Almost any type of data entry on the web could potentially be vulnerable to spammy content. Typically the most vulnerable are unprotected comments forms and endpoints consistent across domains due to monoculture.
The Coming Spam Storm
It behooves us, the indieweb, to be pre-emptively thinking about how to fight spam.
If you accept webmentions and alter your display in any way (showing cross-site comments, likes, reposts, RSVPs), then you are potentially vulnerable to being spammed.
We have a proposal for preventing Webmention spam:
Take a look at the Vouch extension to Webmention, try implementing it, interoperating with existing implementations, and report your experience.
WordPress is both a huge target and tool for spammers. The more popular WordPress has become, the more they've targeted it. By analyzing spammers tactics (and weaknesses) against WordPress, we may find clues that help us block them from the indieweb.

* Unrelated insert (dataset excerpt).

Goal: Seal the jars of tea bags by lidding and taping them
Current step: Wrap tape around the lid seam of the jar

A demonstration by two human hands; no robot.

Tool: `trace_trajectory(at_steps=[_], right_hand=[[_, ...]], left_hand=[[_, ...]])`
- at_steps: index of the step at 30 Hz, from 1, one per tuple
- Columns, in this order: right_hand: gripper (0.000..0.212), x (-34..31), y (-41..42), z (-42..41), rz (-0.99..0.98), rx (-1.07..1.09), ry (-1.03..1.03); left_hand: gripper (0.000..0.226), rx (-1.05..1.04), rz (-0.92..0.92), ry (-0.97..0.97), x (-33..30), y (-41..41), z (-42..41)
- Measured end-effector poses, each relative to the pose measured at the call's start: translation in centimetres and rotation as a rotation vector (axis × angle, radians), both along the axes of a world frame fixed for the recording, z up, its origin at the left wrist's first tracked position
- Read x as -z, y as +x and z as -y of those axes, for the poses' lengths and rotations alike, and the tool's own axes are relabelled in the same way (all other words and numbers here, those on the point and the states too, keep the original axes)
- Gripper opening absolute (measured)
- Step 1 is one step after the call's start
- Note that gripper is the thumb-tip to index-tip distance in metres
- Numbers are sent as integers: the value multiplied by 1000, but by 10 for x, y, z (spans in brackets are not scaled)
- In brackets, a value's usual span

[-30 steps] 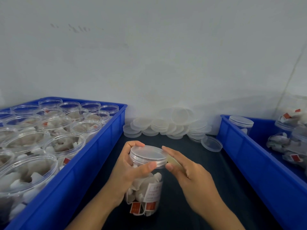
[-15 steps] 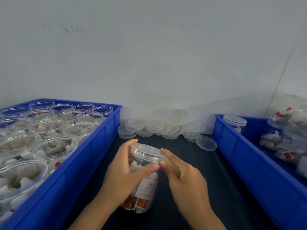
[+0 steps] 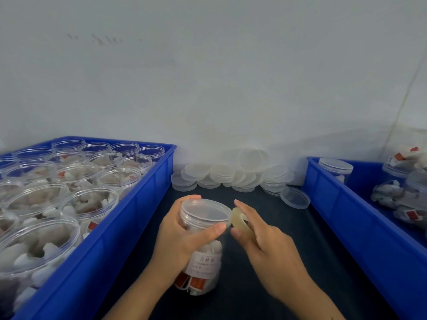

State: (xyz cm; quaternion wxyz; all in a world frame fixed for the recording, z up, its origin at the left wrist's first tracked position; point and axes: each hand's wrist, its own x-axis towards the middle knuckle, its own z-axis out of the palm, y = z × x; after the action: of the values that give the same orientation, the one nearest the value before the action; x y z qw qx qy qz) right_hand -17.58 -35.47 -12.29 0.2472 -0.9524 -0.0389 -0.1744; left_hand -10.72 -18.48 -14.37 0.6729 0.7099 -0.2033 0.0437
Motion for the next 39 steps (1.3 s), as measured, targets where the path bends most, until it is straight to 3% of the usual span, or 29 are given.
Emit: trace_trajectory(at_steps=[10, 16, 22, 25, 30, 39], right_hand=[[48, 0, 1, 7, 26, -77, 39], [47, 7, 2, 1, 19, -145, 272], [38, 14, 1, -5, 122, -34, 305], [44, 14, -1, -12, 131, -16, 296], [43, 13, -3, -16, 124, -51, 278], [64, -5, -8, -10, 39, -87, 105]], left_hand=[[79, 245, 1, -37, 4, 10, -7], [82, 288, -33, -60, 3, 8, -6], [111, -36, 145, 212, -13, 1, -5], [121, -182, 165, 296, -15, -8, 5], [110, -248, 41, 72, -7, -10, 18], [85, -44, -139, -84, -7, 9, -4]])
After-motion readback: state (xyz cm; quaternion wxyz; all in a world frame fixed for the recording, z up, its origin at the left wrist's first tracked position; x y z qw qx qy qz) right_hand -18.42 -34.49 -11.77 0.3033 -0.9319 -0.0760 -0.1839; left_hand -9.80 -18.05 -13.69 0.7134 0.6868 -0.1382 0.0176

Akismet, Automattic's flagship spam filtering service, is very popular with self-hosted WordPress users and enabled by default on WordPress.com blogs. The team publishes statistics on their blog every month. They're pretty thin - just global spam vs ham counts per day - but still interesting. Ham generally comprises just 1-5% of all comments.

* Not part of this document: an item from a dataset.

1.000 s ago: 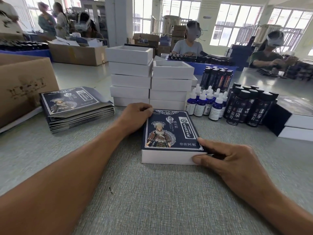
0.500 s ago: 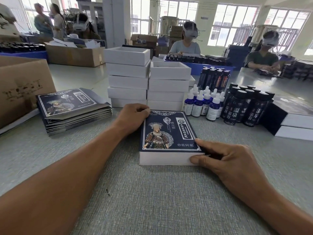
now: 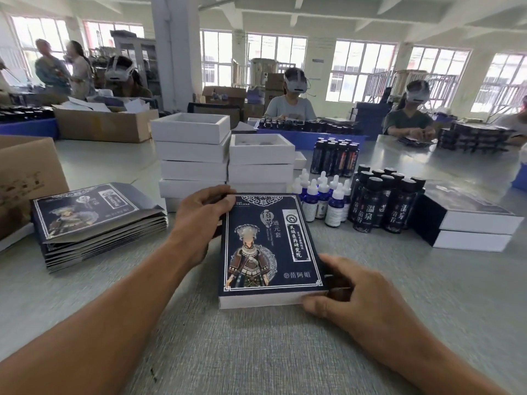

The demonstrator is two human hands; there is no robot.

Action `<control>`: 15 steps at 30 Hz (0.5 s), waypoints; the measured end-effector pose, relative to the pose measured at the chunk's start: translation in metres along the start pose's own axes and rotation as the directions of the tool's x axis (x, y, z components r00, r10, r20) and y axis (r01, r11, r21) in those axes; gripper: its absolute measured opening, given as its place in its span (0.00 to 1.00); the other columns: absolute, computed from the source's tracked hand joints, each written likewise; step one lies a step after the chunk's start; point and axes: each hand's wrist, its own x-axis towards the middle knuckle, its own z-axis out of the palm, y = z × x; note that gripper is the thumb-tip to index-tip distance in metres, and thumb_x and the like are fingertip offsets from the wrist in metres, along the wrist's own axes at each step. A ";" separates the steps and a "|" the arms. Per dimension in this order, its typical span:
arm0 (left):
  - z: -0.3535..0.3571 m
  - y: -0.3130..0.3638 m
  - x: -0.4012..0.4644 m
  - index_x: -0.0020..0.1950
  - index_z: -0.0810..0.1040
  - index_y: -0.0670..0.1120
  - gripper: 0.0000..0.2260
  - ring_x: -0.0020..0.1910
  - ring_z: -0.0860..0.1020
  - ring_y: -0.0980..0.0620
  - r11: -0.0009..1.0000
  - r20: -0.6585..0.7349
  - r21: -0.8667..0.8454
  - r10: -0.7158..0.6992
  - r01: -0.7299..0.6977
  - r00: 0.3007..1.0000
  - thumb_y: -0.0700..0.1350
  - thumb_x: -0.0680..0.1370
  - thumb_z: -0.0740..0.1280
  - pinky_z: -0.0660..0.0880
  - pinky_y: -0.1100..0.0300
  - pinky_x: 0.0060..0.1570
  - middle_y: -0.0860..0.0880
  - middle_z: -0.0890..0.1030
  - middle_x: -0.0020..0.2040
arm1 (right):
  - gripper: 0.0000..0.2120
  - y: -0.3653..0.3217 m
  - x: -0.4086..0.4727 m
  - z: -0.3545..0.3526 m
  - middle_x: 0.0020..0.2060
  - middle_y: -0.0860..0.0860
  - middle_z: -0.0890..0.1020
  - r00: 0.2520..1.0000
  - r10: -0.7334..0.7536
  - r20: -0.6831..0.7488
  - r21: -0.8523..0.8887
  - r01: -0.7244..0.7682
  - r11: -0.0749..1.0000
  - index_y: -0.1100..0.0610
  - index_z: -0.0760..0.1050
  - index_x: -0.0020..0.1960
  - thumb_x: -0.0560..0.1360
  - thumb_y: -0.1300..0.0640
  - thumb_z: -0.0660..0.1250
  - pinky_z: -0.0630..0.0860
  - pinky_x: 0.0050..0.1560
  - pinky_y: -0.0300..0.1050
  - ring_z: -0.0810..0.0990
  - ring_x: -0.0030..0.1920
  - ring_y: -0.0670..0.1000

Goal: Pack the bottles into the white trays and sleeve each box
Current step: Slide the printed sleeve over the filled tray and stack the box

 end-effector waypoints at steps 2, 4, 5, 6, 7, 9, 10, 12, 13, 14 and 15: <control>0.003 0.004 -0.002 0.55 0.84 0.49 0.07 0.45 0.85 0.52 0.999 0.014 -0.045 0.022 -0.022 1.000 0.41 0.77 0.71 0.83 0.56 0.44 0.50 0.86 0.49 | 0.22 -0.002 0.001 -0.002 0.52 0.25 0.79 0.999 0.009 0.047 0.087 -0.013 0.996 0.26 0.70 0.58 0.67 0.32 0.73 0.75 0.48 0.28 0.78 0.52 0.30; 0.006 0.009 -0.004 0.56 0.84 0.47 0.09 0.45 0.85 0.52 0.995 0.021 -0.090 0.035 -0.033 0.999 0.39 0.77 0.71 0.82 0.58 0.41 0.49 0.86 0.50 | 0.16 -0.003 0.003 -0.003 0.50 0.25 0.80 0.999 0.033 0.032 0.145 -0.037 0.989 0.25 0.71 0.54 0.68 0.30 0.69 0.75 0.43 0.26 0.79 0.50 0.30; 0.007 0.011 -0.005 0.56 0.83 0.46 0.09 0.45 0.85 0.51 0.994 0.025 -0.108 0.038 -0.035 0.999 0.39 0.77 0.71 0.82 0.57 0.42 0.48 0.86 0.50 | 0.12 -0.002 0.004 -0.003 0.48 0.26 0.80 0.999 0.050 0.020 0.155 -0.053 0.986 0.24 0.72 0.52 0.69 0.30 0.68 0.75 0.44 0.27 0.80 0.49 0.30; 0.008 0.012 -0.006 0.57 0.83 0.46 0.10 0.46 0.85 0.50 0.992 0.031 -0.121 0.040 -0.036 0.999 0.38 0.77 0.71 0.83 0.55 0.43 0.48 0.86 0.51 | 0.10 0.000 0.005 -0.003 0.48 0.27 0.82 0.998 0.067 0.020 0.169 -0.070 0.983 0.24 0.72 0.51 0.70 0.31 0.66 0.74 0.47 0.30 0.80 0.49 0.31; 0.009 0.013 -0.008 0.57 0.83 0.45 0.10 0.47 0.85 0.50 0.991 0.036 -0.130 0.042 -0.037 0.998 0.38 0.76 0.71 0.83 0.54 0.44 0.47 0.86 0.51 | 0.10 0.001 0.006 -0.003 0.48 0.30 0.83 0.997 0.078 0.029 0.192 -0.082 0.978 0.25 0.73 0.51 0.71 0.32 0.66 0.75 0.49 0.35 0.81 0.49 0.33; 0.013 0.015 -0.010 0.57 0.83 0.45 0.10 0.46 0.85 0.49 0.989 0.041 -0.141 0.047 -0.041 0.998 0.38 0.76 0.71 0.83 0.54 0.44 0.47 0.86 0.52 | 0.11 0.003 0.007 -0.003 0.48 0.34 0.84 0.995 0.092 0.040 0.235 -0.099 0.967 0.27 0.75 0.53 0.70 0.32 0.67 0.77 0.50 0.41 0.83 0.48 0.37; 0.014 0.016 -0.011 0.57 0.83 0.44 0.10 0.46 0.85 0.50 0.988 0.042 -0.148 0.052 -0.045 0.998 0.38 0.76 0.71 0.83 0.55 0.43 0.47 0.86 0.51 | 0.12 0.004 0.007 -0.004 0.48 0.36 0.85 0.995 0.092 0.044 0.252 -0.100 0.963 0.26 0.74 0.53 0.70 0.32 0.67 0.77 0.49 0.40 0.84 0.48 0.39; 0.017 0.018 -0.013 0.57 0.83 0.44 0.10 0.45 0.85 0.50 0.985 0.047 -0.164 0.061 -0.052 0.997 0.37 0.76 0.71 0.83 0.57 0.41 0.47 0.86 0.51 | 0.12 0.004 0.006 -0.006 0.48 0.37 0.85 0.994 0.098 0.048 0.286 -0.108 0.952 0.25 0.73 0.53 0.69 0.34 0.68 0.78 0.45 0.39 0.84 0.46 0.41; 0.018 0.019 -0.014 0.56 0.83 0.44 0.09 0.46 0.85 0.51 0.984 0.050 -0.171 0.066 -0.056 0.997 0.37 0.76 0.71 0.82 0.57 0.40 0.47 0.86 0.51 | 0.13 0.004 0.006 -0.007 0.48 0.38 0.85 0.993 0.109 0.049 0.299 -0.119 0.947 0.27 0.74 0.54 0.70 0.34 0.68 0.78 0.45 0.39 0.84 0.46 0.41; 0.019 0.020 -0.014 0.56 0.83 0.44 0.09 0.46 0.85 0.50 0.982 0.052 -0.178 0.071 -0.061 0.996 0.37 0.77 0.70 0.83 0.57 0.41 0.46 0.86 0.51 | 0.14 0.005 0.005 -0.008 0.48 0.38 0.85 0.991 0.121 0.050 0.309 -0.131 0.942 0.29 0.75 0.55 0.70 0.34 0.68 0.78 0.46 0.39 0.85 0.46 0.41; 0.021 0.021 -0.015 0.56 0.83 0.44 0.09 0.46 0.85 0.50 0.981 0.051 -0.184 0.076 -0.065 0.996 0.36 0.77 0.70 0.83 0.56 0.41 0.46 0.86 0.51 | 0.15 0.006 0.005 -0.008 0.48 0.38 0.85 0.990 0.132 0.050 0.316 -0.142 0.938 0.32 0.75 0.56 0.70 0.34 0.69 0.77 0.47 0.38 0.84 0.47 0.40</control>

During November 2014, Akismet saw 12.2B spam comments and 160M ham comments, with a success rate of 99.997%. Not bad.
Comment spam is one of the most common forms of WordPress spam, if not the most common.

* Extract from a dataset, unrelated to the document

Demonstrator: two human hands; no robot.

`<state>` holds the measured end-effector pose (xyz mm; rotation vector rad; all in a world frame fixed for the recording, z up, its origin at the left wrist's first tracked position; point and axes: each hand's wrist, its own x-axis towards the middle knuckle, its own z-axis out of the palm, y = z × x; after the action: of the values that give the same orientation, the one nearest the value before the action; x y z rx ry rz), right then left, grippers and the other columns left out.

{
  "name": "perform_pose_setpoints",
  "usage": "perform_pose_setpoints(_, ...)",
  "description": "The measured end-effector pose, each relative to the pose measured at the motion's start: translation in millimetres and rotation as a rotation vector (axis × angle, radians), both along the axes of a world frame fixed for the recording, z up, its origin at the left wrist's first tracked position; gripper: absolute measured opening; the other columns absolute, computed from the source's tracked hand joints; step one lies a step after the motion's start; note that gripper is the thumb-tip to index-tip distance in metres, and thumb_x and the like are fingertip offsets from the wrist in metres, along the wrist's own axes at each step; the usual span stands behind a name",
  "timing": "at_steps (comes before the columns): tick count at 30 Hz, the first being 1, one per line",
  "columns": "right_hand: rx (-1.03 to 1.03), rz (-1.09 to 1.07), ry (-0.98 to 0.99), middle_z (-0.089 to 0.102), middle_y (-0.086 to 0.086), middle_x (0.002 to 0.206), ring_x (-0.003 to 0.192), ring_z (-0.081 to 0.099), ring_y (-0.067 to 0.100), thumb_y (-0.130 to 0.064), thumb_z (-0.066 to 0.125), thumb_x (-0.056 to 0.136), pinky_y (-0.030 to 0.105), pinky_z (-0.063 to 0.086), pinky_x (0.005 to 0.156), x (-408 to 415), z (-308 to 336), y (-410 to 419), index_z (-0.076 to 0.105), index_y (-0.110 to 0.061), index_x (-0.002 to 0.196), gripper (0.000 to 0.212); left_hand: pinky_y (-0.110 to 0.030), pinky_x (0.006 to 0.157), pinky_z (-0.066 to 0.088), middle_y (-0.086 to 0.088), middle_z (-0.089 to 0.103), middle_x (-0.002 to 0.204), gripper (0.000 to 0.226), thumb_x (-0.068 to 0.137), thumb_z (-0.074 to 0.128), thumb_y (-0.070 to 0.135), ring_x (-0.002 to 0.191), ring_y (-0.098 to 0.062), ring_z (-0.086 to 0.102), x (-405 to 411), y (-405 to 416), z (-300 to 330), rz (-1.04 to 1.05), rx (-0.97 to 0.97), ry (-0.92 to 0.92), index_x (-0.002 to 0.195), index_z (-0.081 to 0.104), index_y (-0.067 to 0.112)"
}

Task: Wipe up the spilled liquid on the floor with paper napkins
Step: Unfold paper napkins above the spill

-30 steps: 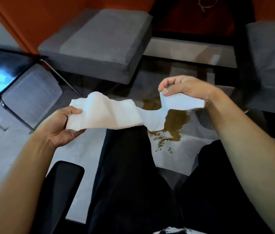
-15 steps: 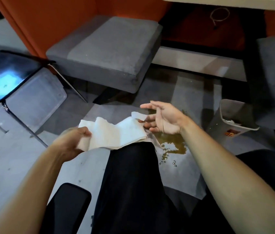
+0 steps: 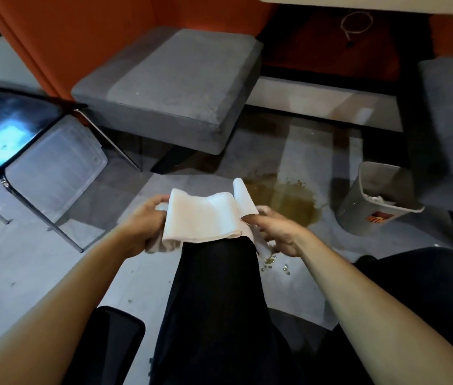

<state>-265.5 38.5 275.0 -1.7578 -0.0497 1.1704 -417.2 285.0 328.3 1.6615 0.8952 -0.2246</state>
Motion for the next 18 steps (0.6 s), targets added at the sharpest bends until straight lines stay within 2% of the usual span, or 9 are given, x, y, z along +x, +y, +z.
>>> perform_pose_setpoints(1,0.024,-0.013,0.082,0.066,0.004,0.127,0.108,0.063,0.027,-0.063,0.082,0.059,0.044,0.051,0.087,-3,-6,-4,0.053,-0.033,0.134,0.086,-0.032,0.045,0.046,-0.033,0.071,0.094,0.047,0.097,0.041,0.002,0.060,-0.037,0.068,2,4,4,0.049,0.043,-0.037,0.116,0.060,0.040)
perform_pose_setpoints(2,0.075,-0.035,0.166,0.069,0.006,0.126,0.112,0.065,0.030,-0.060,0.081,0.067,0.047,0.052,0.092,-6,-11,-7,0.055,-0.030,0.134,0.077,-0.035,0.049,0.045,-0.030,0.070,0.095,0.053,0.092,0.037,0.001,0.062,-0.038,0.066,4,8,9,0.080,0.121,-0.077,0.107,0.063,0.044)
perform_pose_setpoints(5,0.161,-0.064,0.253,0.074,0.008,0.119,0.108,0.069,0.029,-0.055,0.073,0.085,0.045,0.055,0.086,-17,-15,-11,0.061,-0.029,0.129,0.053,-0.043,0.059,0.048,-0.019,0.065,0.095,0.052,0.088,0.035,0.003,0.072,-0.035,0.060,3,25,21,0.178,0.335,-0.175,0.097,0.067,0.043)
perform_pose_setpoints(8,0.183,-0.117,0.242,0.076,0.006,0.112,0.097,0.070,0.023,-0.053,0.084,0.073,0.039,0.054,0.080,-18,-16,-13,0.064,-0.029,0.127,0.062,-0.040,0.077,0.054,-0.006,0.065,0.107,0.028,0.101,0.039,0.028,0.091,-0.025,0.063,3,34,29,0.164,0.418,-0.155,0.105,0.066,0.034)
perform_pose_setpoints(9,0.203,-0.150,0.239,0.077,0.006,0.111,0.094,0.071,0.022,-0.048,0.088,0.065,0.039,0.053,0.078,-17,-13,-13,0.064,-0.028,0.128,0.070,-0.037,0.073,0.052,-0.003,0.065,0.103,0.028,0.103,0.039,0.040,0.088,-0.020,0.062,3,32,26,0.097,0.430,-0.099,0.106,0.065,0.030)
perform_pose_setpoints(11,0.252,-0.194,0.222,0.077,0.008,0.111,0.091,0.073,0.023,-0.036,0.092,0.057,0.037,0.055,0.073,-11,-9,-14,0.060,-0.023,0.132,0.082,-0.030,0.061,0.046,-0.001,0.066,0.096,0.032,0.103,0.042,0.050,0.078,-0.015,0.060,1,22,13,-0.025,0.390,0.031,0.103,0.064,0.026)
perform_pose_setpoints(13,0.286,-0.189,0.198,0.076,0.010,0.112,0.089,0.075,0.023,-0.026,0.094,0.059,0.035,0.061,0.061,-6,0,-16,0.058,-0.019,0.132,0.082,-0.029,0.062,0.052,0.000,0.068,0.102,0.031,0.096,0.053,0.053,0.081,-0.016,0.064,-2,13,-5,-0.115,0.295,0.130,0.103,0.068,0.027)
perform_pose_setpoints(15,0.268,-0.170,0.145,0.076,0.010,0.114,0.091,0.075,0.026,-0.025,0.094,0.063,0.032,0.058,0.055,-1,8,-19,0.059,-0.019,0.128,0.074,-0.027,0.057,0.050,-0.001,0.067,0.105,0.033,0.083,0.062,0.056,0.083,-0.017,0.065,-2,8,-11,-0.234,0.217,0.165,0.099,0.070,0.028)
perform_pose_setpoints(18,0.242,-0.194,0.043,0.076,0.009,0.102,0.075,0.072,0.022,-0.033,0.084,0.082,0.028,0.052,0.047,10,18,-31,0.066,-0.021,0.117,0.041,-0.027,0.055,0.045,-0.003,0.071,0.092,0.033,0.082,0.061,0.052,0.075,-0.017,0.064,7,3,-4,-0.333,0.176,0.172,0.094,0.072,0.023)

Anecdotally, during the month of November 2014, https://snarfed.org/ received 796,990 POSTs to its comment form,
wp-comments-post.php, vs just 2139 POSTs to
xmlrpc.php. Of those, 9 comments and 3 trackbacks were ham. Ryan Barrett also uses XML-RPC to create and edit snarfed.org posts. So there was at least ~400x more comment form spam than pingback/trackback spam.
Notably, the Akismet team commented:
These days almost 100% of Trackbacks and Pingbacks are spam.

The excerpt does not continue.